◆ What to work on:
Below are entries. Copy exactly the lines running from the line that holds "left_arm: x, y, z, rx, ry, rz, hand" to the line that holds "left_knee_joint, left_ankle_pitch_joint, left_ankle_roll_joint", with both ends included.

◆ Exercise material:
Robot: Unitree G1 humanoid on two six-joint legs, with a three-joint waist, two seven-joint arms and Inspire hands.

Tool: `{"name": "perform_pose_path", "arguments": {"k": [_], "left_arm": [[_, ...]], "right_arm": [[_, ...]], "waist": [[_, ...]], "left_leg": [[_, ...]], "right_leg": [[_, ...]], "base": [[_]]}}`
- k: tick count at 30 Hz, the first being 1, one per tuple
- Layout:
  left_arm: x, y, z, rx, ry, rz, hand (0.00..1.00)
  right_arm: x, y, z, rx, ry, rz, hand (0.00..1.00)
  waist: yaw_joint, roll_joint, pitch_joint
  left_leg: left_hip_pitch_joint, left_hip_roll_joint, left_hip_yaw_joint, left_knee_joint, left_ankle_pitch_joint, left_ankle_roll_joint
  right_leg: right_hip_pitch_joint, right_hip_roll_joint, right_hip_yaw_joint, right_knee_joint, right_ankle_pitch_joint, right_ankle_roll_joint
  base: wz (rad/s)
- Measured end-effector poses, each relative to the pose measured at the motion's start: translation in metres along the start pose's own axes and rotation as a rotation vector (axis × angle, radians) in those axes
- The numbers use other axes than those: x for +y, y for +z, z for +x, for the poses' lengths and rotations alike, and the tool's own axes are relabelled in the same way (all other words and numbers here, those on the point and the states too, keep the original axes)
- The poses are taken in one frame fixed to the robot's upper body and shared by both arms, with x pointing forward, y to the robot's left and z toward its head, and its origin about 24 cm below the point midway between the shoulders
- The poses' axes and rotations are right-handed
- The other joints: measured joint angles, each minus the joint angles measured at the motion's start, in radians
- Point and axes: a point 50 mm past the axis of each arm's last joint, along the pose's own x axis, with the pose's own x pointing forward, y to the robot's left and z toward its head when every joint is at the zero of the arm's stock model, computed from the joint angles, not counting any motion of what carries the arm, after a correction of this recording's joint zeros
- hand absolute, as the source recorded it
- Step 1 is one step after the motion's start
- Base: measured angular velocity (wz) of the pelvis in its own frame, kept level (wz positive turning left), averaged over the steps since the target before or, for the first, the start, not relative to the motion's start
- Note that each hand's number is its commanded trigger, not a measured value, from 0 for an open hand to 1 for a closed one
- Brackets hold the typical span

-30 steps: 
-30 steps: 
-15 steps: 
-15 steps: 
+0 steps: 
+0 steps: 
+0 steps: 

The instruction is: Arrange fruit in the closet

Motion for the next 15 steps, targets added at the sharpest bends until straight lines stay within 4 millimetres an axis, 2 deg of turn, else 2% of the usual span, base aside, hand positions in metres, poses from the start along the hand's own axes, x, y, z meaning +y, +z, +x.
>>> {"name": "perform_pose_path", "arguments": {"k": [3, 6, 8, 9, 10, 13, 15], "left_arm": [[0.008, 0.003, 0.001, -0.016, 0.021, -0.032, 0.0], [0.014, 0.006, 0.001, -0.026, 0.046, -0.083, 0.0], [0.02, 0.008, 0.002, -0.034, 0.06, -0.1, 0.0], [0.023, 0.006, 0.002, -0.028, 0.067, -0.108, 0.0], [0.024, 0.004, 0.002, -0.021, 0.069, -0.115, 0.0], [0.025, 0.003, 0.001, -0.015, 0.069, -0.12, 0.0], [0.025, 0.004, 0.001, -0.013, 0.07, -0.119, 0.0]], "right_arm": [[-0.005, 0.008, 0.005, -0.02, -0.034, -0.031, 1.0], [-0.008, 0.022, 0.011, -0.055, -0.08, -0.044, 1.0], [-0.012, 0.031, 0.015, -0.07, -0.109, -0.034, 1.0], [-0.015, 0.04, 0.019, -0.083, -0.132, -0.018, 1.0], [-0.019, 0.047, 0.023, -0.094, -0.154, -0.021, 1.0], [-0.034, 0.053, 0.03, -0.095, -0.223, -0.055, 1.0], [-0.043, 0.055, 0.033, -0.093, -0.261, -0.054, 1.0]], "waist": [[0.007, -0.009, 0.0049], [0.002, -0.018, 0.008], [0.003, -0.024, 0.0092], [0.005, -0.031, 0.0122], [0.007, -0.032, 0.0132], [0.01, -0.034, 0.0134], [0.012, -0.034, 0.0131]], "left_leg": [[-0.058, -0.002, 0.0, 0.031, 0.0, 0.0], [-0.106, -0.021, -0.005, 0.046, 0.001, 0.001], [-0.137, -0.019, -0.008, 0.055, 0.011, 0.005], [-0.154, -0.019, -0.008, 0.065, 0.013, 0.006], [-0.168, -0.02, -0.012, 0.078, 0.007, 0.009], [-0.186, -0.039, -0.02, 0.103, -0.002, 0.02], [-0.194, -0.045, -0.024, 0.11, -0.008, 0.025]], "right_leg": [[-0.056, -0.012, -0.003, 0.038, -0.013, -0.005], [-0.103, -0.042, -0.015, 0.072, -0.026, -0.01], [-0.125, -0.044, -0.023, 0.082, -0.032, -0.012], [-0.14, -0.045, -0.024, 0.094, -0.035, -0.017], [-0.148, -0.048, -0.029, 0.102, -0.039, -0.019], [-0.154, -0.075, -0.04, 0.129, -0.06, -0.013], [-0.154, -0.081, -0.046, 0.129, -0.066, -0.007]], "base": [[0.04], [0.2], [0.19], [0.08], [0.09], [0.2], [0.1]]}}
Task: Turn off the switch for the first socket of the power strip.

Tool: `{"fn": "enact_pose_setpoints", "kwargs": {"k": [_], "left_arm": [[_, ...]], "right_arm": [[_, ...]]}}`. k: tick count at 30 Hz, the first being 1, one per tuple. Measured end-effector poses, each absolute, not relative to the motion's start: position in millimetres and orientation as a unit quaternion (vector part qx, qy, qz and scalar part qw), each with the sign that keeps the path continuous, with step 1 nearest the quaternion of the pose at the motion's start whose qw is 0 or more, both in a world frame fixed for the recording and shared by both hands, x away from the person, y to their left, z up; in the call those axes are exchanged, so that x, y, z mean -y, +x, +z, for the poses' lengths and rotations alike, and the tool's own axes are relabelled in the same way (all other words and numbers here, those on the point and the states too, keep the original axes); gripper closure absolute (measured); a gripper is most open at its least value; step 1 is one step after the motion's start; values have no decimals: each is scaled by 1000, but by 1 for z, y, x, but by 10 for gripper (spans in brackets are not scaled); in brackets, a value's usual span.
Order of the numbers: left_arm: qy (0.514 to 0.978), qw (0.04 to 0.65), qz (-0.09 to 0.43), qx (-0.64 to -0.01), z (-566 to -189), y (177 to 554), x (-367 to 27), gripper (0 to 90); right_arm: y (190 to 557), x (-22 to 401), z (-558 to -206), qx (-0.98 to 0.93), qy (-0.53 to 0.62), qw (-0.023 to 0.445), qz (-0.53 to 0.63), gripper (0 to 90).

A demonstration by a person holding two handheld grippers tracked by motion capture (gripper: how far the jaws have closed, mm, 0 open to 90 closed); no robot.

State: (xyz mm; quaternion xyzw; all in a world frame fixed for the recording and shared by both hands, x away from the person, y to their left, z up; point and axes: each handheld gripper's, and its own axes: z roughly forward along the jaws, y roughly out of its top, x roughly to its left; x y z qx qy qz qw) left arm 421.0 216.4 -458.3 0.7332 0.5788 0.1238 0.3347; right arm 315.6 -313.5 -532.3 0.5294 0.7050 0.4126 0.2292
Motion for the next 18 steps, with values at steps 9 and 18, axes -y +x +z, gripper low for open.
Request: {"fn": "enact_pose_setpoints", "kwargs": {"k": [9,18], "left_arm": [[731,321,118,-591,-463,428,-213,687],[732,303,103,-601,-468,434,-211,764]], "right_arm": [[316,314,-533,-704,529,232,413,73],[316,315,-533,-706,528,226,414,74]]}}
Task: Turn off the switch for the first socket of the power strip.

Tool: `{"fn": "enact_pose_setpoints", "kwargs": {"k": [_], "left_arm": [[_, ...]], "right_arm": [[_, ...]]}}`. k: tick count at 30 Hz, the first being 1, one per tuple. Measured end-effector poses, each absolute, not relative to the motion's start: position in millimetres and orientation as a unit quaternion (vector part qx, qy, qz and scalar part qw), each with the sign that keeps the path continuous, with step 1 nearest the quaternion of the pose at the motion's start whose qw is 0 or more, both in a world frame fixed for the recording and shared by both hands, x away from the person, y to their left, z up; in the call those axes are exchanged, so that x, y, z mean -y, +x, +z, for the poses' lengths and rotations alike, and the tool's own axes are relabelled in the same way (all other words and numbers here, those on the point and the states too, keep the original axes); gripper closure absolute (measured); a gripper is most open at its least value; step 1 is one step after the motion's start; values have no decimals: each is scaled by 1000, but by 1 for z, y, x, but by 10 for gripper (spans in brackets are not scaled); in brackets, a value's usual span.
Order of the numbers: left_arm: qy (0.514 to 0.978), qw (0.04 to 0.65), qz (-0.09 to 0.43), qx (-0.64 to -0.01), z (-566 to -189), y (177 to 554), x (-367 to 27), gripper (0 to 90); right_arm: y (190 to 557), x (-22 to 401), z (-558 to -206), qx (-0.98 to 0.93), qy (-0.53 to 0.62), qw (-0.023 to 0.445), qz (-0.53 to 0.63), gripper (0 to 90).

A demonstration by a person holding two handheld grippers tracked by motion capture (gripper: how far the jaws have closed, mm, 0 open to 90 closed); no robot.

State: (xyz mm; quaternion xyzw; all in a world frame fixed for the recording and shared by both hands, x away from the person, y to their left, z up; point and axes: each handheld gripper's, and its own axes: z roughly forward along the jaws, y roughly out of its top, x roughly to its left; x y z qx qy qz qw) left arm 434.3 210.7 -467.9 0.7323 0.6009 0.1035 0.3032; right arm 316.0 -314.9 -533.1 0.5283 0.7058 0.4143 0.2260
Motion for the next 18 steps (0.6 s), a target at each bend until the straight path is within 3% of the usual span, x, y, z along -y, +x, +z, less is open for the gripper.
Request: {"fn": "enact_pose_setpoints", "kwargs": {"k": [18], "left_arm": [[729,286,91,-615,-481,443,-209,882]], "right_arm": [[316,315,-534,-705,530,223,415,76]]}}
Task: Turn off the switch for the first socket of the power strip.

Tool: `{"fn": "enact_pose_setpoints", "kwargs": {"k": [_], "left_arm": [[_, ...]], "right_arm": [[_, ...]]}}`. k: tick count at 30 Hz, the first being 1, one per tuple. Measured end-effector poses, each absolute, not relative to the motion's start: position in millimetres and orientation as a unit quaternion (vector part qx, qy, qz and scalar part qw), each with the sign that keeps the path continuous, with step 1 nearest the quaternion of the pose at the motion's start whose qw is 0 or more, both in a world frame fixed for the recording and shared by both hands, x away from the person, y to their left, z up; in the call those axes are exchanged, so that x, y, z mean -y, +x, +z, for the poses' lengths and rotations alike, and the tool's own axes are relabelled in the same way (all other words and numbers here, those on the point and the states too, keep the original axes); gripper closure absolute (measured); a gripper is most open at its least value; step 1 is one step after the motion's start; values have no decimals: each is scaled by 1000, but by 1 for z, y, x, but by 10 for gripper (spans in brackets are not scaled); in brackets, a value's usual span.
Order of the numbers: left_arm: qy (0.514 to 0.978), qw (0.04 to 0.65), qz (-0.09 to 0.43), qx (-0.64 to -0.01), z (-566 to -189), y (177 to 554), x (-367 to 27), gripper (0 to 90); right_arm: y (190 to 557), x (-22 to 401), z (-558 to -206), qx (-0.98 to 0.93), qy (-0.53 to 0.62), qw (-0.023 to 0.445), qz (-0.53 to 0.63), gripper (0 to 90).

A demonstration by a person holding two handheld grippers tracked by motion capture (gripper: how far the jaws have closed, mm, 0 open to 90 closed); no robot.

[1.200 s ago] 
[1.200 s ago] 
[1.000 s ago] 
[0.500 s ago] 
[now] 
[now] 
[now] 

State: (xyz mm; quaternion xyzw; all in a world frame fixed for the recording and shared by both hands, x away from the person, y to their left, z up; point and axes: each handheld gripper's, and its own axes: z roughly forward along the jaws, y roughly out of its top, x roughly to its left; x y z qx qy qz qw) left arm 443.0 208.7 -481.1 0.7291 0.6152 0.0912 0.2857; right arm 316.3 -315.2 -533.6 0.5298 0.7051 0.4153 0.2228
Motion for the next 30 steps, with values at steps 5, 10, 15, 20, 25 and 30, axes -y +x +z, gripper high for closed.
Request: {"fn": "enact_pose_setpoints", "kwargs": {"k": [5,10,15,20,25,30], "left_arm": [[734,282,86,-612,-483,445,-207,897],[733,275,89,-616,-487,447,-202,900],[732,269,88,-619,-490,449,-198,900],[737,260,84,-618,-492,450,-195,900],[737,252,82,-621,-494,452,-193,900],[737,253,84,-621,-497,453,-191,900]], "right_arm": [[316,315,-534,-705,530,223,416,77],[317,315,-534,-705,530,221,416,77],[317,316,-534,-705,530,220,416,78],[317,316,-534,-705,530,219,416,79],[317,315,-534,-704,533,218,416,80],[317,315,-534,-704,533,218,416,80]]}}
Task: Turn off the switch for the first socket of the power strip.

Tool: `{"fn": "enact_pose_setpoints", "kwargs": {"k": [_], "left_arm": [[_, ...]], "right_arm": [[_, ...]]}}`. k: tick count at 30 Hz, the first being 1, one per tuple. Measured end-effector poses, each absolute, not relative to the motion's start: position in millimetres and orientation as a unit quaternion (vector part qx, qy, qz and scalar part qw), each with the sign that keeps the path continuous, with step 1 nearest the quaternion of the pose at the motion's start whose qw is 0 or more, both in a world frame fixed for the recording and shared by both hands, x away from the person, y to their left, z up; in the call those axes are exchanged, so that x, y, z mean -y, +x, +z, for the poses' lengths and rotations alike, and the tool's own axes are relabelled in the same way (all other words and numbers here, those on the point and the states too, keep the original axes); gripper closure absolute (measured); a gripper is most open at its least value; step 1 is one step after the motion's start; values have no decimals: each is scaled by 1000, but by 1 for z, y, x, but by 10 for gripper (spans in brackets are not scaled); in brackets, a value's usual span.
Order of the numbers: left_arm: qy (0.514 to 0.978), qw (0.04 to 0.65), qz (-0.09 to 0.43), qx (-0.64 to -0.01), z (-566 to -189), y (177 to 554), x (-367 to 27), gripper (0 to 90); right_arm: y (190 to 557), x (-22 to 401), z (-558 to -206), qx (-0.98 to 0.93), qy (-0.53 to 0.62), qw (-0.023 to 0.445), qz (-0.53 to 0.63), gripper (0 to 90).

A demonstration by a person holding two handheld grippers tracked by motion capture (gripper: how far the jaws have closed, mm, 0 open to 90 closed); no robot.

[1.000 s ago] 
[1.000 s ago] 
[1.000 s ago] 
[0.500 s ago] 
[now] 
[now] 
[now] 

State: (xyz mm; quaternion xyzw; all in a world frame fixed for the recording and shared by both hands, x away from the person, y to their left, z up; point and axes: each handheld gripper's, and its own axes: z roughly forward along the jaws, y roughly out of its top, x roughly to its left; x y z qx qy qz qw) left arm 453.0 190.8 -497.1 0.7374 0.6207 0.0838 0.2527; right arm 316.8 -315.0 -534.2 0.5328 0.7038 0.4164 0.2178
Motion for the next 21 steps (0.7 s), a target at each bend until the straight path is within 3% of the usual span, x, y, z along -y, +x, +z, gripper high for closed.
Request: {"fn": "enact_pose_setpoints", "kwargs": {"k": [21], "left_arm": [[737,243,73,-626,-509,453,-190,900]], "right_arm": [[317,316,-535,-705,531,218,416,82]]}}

◆ Answer to the problem:
  left_arm: x, y, z, rx, ry, rz, hand (0.00..1.00)
  right_arm: x, y, z, rx, ry, rz, hand (0.00..1.00)
  waist: yaw_joint, roll_joint, pitch_joint
  left_leg: left_hip_pitch_joint, left_hip_roll_joint, left_hip_yaw_joint, left_knee_joint, left_ankle_pitch_joint, left_ankle_roll_joint

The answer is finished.